3.1 Social Aware Encoder

Considering the target pedestrian and the surrounding environment, we proposed Social Aware Encoder which is composed of four modules in parallel, including Pedestrian Dynamics Encoding, Spatial-Temporal Heterogeneous Graph, Ego-vehicle Dynamics Encoding, and Pedestrian Future Fusion, as shown in Fig. 2. We explore the temporal dynamics of the target pedestrian P to enhance the individual representation \(X_{P}\) in the Pedestrian Dynamics Encoding (PDE). Simultaneously, Spatial-Temporal Heterogeneous Graph (STHG) models pairwise relation between P with heterogeneous traffic objects to obtain context encoded feature \(X_{C}\). Meanwhile, Ego-Vehicle Dynamics Encoding (EVDE) considers decision making of autonomous systems and models the temporal dependency \(X_{E}\) of the ego-vehicle’s motion. We aggregate future features of P to capture rich latent information \(X_{F}\) from the future in the Pedestrian Future Fusion (PFF). We concatenate \(X_{P},X_{C},X_{E}\) and \(X_{F}\) and apply a fully-connected layer to obtain the social-aware feature \(X_S\). Finally, an action classifier and an intent classifier are applied on \(X_S\) to estimate the current intention \(\widehat{I}_t \) and the current action \(\widehat{A}_t \), respectively.

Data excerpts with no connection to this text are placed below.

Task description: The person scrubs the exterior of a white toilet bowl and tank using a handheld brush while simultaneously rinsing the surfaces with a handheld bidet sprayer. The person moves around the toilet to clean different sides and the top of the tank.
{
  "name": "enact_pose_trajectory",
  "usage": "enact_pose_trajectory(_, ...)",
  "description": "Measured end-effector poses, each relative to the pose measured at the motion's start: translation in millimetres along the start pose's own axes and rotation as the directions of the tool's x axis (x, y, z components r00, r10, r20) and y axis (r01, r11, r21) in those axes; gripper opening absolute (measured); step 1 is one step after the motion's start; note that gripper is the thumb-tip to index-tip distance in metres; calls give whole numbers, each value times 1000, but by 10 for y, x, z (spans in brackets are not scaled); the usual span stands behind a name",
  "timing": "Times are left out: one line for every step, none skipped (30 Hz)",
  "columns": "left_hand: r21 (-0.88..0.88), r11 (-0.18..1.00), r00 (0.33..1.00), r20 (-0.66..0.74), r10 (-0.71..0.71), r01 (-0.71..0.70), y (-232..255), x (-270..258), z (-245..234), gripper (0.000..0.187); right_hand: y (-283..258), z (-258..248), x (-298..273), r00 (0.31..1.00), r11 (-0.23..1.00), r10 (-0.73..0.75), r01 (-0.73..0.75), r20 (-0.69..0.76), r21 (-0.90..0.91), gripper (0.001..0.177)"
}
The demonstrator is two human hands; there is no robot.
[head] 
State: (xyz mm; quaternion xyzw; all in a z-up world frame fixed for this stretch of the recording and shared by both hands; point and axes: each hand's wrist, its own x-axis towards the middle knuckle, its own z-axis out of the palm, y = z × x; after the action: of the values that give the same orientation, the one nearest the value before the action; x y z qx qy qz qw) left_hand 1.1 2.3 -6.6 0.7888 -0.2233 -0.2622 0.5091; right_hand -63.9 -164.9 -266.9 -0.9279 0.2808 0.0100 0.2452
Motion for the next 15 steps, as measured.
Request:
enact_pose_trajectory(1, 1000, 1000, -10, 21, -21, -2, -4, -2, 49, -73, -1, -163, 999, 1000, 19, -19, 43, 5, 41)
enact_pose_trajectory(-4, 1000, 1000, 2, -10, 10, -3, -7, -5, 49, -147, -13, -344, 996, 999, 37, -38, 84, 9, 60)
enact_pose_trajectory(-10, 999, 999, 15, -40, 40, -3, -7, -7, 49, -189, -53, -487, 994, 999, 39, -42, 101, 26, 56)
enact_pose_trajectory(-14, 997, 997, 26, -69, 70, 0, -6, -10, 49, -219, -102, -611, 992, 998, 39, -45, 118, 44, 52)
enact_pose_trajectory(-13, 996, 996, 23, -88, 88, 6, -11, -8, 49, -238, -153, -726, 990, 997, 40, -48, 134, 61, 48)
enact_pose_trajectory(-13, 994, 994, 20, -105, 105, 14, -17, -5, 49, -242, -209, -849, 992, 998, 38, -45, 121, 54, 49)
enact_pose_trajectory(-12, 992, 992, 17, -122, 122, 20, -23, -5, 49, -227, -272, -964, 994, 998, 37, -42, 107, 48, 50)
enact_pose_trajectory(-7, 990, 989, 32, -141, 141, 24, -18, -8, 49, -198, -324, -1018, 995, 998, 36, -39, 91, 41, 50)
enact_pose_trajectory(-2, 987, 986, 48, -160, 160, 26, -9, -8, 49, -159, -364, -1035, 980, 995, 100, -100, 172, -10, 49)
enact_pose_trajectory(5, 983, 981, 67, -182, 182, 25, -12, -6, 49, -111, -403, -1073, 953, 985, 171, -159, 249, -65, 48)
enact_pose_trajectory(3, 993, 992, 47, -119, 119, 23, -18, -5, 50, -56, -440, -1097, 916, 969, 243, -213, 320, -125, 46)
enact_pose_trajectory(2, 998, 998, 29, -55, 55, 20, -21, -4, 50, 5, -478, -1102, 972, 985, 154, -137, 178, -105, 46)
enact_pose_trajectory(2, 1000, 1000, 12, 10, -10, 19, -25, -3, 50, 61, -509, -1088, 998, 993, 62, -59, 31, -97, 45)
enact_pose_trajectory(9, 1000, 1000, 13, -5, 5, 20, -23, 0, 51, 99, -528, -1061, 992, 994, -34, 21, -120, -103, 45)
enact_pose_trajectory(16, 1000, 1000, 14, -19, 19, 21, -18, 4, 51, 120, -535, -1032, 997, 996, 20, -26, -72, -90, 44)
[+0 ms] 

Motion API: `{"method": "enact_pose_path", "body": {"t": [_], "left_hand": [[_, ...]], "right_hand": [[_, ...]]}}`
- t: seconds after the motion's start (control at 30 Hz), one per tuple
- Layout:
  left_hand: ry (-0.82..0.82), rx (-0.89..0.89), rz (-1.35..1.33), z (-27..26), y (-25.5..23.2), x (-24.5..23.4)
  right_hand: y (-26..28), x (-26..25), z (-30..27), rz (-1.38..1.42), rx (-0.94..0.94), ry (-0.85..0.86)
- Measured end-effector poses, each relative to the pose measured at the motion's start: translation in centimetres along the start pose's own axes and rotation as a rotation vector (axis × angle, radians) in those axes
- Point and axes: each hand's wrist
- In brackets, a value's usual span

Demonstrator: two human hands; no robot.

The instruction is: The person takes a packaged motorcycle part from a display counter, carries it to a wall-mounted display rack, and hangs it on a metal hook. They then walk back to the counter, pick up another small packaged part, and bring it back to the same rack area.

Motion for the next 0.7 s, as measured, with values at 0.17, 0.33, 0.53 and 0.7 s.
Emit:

Pedestrian Dynamics Encoding (PDE). This module models temporal dynamics of the current and history states of the target pedestrian. We note that the current state lacks temporal context, so we merge the information of the history states in the temporal domain. The states \(s_{(t-H:t)}\) contain position features \(pos_{(t-H:t)}\) and visual features \(v_{(t-H:t)}\). Position features are the embedded bounding box of the target pedestrian through a fully-connected layer. Visual features are captured by pretrained CNN backbone network [18] on the cropped image patch which includes the pedestrian and the surrounding environment. These two features have different semantic attributes, so we model their temporal dynamics separately. We input these feature sequences into the corresponding GRU network to enrich them with temporal dynamical evolution clues. Outputs of two GRU networks are concatenated to obtain the Pedestrian Dynamical Feature \(X_{P}\) which aggregates temporal dynamics from multiple inputs.

Spatial-Temporal Heterogeneous Graph (STHG). We propose the Spatial-Temporal Heterogeneous Graph to capture other traffic objects’ influence on the target pedestrian. There are various types of traffic objects, so their inherent heterogeneity can not be ignored. For example, traffic objects of the same type have the same semantic attributes and relations with the target person. Hence, we regard traffic objects in the traffic scenario as a heterogeneous multi-instance system. Taking account into the inherent heterogeneity of traffic objects, all traffic objects of the same type are aggregated in the local graph to capture intra-type interaction. Then we model the high-order relation between the target pedestrian and traffic objects of the same type in the global graph.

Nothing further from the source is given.